🤖 AI Summary
This work addresses the stability-plasticity dilemma in continual learning, where acquiring new knowledge often leads to catastrophic forgetting of previously learned information. The authors propose a novel approach by introducing the Douglas–Rachford splitting method to decouple the original optimization problem into two sub-objectives: one enhancing plasticity by facilitating learning on new tasks, and the other promoting stability by preserving knowledge from prior tasks. These sub-problems are solved iteratively via proximal operators that converge to a consensus solution. Notably, the method operates without external replay buffers or complex regularization schemes, thereby circumventing gradient conflicts commonly arising from multi-loss weighting strategies. By avoiding reliance on auxiliary modules, the proposed framework achieves substantial improvements in both model performance and training stability across sequential learning scenarios.
📝 Abstract
Learning from a stream of tasks usually pits plasticity against stability: acquiring new knowledge often causes catastrophic forgetting of past information.

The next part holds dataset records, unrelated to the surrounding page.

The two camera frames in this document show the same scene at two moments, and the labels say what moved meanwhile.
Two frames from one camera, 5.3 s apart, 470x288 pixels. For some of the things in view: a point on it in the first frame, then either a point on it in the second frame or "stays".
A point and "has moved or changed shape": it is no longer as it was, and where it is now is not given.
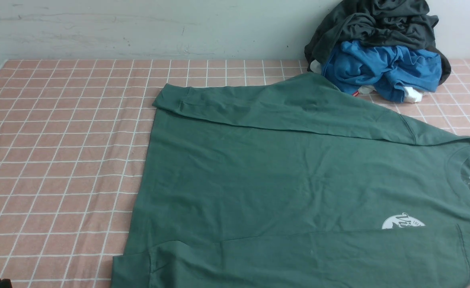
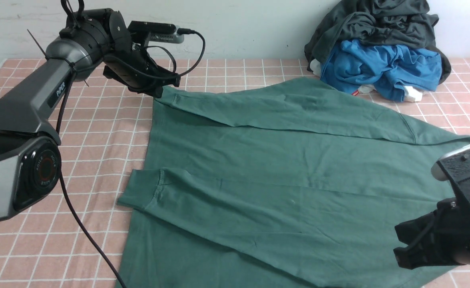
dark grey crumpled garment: (394, 23) stays
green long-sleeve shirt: (292, 181) has moved or changed shape
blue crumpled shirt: (388, 69) stays

Most methods address this by summing competing loss terms, creating gradient conflicts that are managed with complex and often inefficient strategies such as external memory replay or parameter regularization. We propose a reformulation of the continual learning objective using Douglas-Rachford Splitting (DRS). This reframes the learning process not as a direct trade-off, but as a negotiation between two decoupled objectives: one promoting plasticity for new tasks and the other enforcing stability of old knowledge. By iteratively finding a consensus through their proximal operators, DRS provides a more principled and stable learning dynamic. Our approach achieves an efficient balance between stability and plasticity without the need for auxiliary modules or complex add-ons, providing a simpler yet more powerful paradigm for continual learning systems.